__Problem requirements__: Your task is to repeat exactly the lines below between the line holding "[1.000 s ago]" and the line holding "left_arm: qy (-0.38", inclusive, and only those.

=== Material supplied ===

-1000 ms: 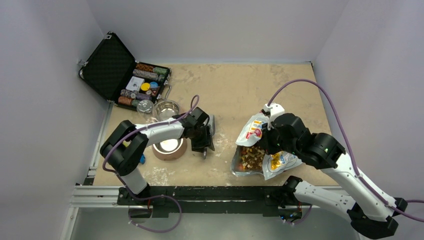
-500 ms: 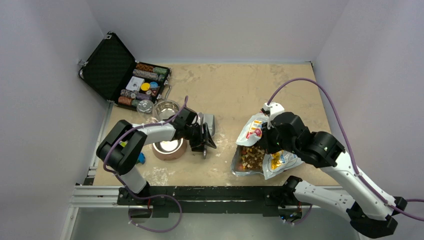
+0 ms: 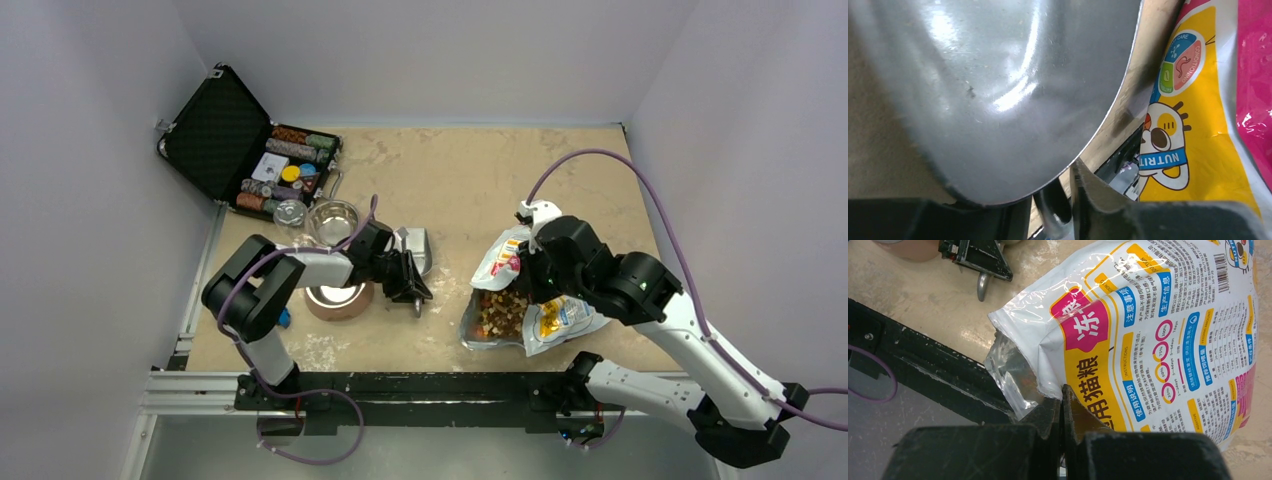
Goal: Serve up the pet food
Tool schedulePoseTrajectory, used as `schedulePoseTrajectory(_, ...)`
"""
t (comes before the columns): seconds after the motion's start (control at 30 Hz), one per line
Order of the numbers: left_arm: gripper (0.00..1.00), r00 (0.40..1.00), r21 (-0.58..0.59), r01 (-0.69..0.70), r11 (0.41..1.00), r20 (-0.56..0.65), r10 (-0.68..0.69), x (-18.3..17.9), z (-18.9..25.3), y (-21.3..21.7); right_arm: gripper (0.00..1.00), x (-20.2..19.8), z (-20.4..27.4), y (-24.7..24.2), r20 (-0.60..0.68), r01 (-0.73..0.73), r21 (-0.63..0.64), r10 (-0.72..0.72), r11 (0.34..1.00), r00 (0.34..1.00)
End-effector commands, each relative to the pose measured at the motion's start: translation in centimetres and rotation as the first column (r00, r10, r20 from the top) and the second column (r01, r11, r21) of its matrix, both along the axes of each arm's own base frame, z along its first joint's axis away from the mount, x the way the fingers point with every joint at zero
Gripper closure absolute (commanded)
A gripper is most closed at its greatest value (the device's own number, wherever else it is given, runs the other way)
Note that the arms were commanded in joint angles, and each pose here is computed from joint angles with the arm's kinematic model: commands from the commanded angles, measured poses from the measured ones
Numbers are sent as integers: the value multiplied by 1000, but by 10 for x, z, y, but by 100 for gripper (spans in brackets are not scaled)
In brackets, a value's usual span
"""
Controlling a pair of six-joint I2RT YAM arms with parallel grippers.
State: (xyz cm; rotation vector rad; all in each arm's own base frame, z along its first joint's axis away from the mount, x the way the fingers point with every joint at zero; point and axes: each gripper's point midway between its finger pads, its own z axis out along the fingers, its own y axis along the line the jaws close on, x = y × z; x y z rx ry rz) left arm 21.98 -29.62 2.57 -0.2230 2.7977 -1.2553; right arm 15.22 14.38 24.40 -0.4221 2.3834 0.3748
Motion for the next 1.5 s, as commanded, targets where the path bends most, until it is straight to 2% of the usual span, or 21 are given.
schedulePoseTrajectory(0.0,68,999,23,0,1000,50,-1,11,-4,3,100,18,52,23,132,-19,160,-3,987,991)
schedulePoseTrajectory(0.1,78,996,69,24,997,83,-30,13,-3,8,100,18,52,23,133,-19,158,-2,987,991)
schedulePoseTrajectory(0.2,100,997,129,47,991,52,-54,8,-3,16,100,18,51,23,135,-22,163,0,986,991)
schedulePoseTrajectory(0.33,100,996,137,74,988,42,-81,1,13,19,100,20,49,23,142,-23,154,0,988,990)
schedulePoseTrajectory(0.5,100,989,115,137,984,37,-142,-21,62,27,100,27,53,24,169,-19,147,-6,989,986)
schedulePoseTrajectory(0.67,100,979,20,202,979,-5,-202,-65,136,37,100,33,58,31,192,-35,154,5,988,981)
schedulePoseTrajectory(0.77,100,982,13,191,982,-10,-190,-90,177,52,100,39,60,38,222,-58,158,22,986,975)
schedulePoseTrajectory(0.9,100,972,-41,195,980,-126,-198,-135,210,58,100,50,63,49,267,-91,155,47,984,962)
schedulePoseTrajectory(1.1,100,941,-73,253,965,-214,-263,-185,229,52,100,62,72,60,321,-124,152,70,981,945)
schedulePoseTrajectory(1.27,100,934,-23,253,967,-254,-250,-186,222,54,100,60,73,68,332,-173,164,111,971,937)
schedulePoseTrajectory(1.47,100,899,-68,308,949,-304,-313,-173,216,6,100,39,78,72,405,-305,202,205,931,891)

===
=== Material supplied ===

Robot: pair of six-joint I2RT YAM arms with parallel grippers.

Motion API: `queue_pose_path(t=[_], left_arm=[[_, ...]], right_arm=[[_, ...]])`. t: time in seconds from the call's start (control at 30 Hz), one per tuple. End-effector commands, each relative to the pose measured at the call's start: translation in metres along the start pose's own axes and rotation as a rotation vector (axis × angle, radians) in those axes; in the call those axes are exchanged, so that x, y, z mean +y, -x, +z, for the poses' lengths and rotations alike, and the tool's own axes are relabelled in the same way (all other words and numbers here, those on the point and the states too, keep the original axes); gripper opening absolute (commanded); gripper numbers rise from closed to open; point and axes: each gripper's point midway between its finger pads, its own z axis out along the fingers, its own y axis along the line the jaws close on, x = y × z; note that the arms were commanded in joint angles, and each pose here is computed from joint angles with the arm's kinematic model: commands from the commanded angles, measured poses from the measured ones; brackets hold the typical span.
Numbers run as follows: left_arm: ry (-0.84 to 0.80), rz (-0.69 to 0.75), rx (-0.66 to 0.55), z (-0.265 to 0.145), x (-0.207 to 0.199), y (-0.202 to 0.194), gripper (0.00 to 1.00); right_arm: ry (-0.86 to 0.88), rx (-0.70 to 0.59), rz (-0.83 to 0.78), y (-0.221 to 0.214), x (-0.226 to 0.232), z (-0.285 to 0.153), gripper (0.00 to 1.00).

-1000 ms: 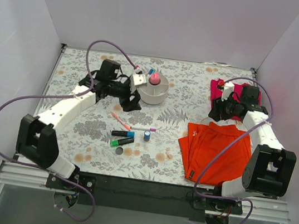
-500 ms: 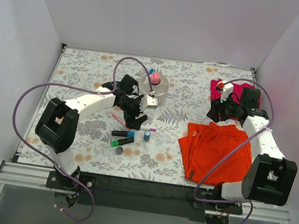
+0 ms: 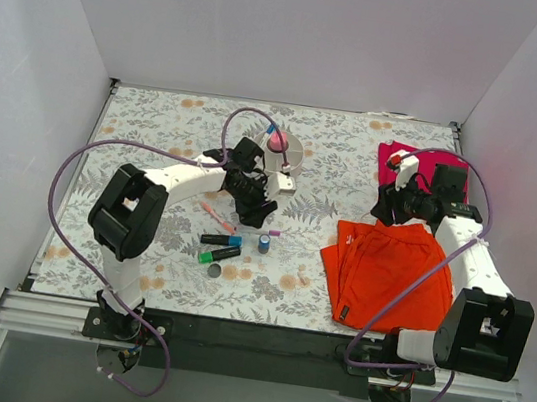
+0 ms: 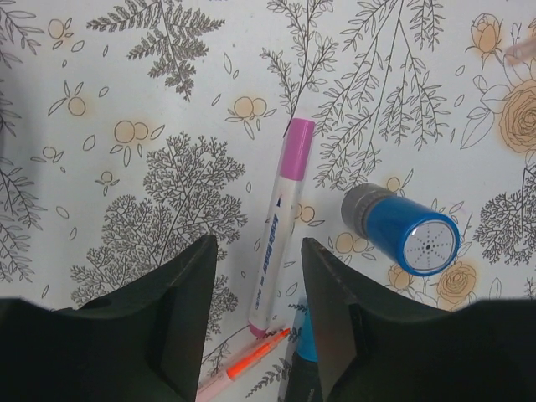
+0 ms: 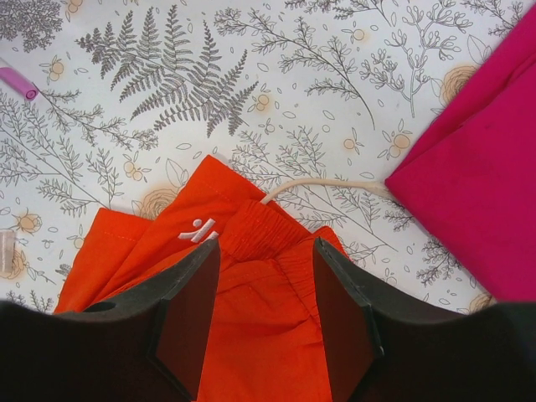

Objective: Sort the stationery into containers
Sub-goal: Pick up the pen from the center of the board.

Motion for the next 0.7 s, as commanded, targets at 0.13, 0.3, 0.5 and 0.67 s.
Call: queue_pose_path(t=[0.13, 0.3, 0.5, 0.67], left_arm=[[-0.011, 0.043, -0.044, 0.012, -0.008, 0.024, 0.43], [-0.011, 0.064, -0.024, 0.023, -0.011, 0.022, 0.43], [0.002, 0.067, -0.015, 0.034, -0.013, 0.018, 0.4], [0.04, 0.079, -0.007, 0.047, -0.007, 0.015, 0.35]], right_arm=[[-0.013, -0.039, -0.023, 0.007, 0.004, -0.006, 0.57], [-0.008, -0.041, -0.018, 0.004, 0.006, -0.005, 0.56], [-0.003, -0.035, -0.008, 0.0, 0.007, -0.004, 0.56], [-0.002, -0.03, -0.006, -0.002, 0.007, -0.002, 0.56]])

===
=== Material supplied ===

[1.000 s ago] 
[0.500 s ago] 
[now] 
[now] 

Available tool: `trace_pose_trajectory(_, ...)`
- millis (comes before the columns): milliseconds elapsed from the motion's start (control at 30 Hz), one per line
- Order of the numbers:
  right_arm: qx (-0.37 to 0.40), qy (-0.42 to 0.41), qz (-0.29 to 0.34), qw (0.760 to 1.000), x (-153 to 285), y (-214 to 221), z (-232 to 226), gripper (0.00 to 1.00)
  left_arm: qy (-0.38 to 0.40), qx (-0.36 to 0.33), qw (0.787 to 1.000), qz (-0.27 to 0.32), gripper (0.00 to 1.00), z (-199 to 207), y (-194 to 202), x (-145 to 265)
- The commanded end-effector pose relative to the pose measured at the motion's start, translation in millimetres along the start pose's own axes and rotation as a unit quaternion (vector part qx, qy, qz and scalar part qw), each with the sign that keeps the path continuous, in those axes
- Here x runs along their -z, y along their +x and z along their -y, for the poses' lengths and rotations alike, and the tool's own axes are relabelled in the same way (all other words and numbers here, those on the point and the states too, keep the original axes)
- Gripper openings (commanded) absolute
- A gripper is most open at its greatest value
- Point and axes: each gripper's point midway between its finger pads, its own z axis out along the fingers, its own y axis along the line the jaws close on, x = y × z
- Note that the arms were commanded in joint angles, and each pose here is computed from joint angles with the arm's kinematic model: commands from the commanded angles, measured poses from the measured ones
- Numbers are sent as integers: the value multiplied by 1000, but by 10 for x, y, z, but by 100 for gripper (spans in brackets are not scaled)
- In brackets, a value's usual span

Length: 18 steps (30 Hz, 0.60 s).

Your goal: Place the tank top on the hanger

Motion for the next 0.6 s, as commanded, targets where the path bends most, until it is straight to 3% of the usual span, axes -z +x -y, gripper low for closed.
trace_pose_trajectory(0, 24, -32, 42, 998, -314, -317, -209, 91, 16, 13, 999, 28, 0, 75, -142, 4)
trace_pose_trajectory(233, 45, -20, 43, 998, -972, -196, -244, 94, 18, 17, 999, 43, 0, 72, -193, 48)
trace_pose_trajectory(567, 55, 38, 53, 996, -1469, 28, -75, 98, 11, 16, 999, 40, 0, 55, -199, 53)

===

__Task response__:
[1.000 s ago] 
[0.500 s ago] 
[now] 
[now] 

Available tool: `trace_pose_trajectory(_, ...)`
- millis (comes before the columns): milliseconds elapsed from the motion's start (control at 30 Hz), one per line
- Order of the numbers:
  right_arm: qx (-0.37 to 0.40), qy (-0.42 to 0.41), qz (-0.29 to 0.34), qw (0.760 to 1.000), x (-153 to 285), y (-214 to 221), z (-232 to 226), gripper (0.00 to 1.00)
  left_arm: qy (-0.38 to 0.40), qx (-0.36 to 0.33), qw (0.787 to 1.000), qz (-0.27 to 0.32), gripper (0.00 to 1.00), z (-199 to 207), y (-194 to 202), x (-145 to 265)

For this exercise, nothing more is required.